The upcoming novelization for The Rise of Skywalker, written by Rae Carson, reveals that Palpatine’s spirit lived on in a clone body.
This gives a large part of the answer for how he returned, and the novelization makes it seem almost as if this clone body, which serves as the host for his spirit, can’t contain his immense power with the dark side. This answer is actually given in the movie, as Beaumont Kin mentions cloning as a possibility (just without certainty that it’s the true explanation). But it turns out there was a far more explicit answer recorded that wound up cut from the film.
A video of Ian McDiarmid speaking about this recently surfaced on Twitter, in which he revealed that, in that first scene with Kylo Ren, there was an exchange that went like this:
Kylo: “You’re a clone.”
Palpatine: “More than a clone, less than a man.”
As McDiarmid points out, this would have come right after we had seen the other clones of Snoke in the tank, so cloning would have fit in perfectly within the narrative.

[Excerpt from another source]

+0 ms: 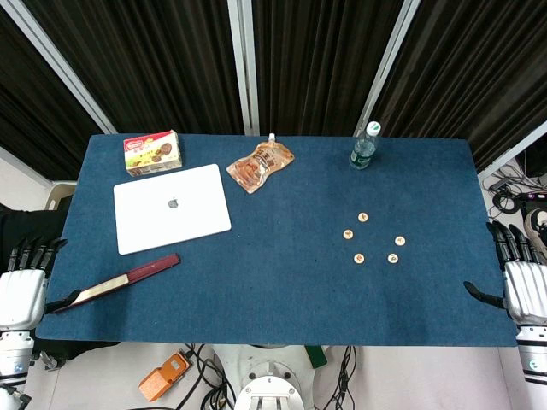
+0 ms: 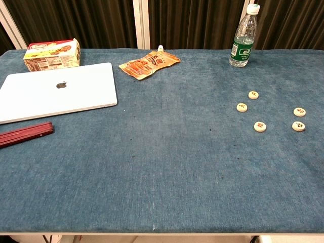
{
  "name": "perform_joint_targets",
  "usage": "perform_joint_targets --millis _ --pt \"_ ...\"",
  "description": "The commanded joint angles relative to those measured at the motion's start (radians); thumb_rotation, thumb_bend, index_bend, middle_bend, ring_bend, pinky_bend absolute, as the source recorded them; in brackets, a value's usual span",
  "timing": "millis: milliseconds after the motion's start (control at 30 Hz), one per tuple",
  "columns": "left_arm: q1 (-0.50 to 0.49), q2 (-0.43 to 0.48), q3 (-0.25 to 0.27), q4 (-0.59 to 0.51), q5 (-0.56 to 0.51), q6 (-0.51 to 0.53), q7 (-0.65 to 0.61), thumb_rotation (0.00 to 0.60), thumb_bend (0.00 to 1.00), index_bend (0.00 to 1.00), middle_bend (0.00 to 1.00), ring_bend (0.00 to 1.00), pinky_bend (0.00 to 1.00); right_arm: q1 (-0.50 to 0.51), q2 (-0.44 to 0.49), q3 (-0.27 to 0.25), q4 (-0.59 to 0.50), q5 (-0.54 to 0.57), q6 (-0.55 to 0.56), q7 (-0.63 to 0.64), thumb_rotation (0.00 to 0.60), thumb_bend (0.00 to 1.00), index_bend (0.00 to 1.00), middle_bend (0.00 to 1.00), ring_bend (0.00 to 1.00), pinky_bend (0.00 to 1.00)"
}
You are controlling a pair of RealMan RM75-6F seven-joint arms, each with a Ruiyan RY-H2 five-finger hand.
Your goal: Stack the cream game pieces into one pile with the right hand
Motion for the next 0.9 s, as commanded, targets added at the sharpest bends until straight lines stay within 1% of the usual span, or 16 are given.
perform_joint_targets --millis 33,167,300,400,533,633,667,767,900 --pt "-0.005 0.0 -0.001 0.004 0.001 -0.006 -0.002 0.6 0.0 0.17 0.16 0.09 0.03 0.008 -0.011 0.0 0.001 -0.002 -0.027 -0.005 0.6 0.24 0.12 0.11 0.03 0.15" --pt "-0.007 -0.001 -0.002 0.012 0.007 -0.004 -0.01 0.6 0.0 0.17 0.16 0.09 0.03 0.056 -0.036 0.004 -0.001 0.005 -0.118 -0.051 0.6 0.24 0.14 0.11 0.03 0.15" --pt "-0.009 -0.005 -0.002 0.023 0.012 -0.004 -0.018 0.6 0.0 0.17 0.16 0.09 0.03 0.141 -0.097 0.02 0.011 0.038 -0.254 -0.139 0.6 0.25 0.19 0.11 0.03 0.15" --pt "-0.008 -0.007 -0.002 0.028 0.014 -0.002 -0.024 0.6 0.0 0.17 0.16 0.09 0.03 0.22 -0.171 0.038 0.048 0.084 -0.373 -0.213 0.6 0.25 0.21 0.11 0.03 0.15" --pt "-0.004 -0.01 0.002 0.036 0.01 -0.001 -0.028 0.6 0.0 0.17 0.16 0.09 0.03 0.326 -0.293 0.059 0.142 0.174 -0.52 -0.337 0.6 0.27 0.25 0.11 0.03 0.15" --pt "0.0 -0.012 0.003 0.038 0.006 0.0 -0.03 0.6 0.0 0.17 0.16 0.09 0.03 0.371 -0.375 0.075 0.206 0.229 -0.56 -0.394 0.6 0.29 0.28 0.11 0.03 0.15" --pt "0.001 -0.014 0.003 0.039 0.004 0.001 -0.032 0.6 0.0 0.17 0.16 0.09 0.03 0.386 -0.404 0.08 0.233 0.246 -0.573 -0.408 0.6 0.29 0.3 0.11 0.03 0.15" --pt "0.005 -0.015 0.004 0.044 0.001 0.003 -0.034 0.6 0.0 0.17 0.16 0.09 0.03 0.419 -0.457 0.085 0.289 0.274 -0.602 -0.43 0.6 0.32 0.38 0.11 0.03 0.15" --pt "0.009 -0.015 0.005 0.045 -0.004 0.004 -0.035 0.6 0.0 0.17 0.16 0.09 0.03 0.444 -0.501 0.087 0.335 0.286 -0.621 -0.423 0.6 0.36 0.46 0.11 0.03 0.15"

However, this line also would have highlighted the fact that, though Palpatine’s body was a clone body, he was more than a clone – therefore distinguishing him from Snoke a bit.
To me, this seems like a line that absolutely should have been included in the film, and I’d be curious to hear why it wasn’t. It wouldn’t take long, being just two additional lines (give or take, depending on the context), but would provide an important tidbit in our understanding of how Palpatine actually did return. So I think it probably would have helped to include it… however, it wouldn’t have magically solved all the questions. Though that line tells us more than the final film did, it still doesn’t explain that Palpatine’s spirit resides in a clone body; we’re left to speculate about what this line means. So, in other words, my point is simply that even if this line were in the film, people would criticize the film for not answering how he returned.
That aside, though, I do like this line, and I like the explanation. While I’m not a big fan of cloning in general (and didn’t like the cloning decisions of Legends), I actually think it does make sense in this context, and is confined enough so as not to create tons of crazy possibilities. I think this is probably the best of the reasonably possible explanations for the return of Palpatine, and I’m glad that we’re getting some of those questions answered.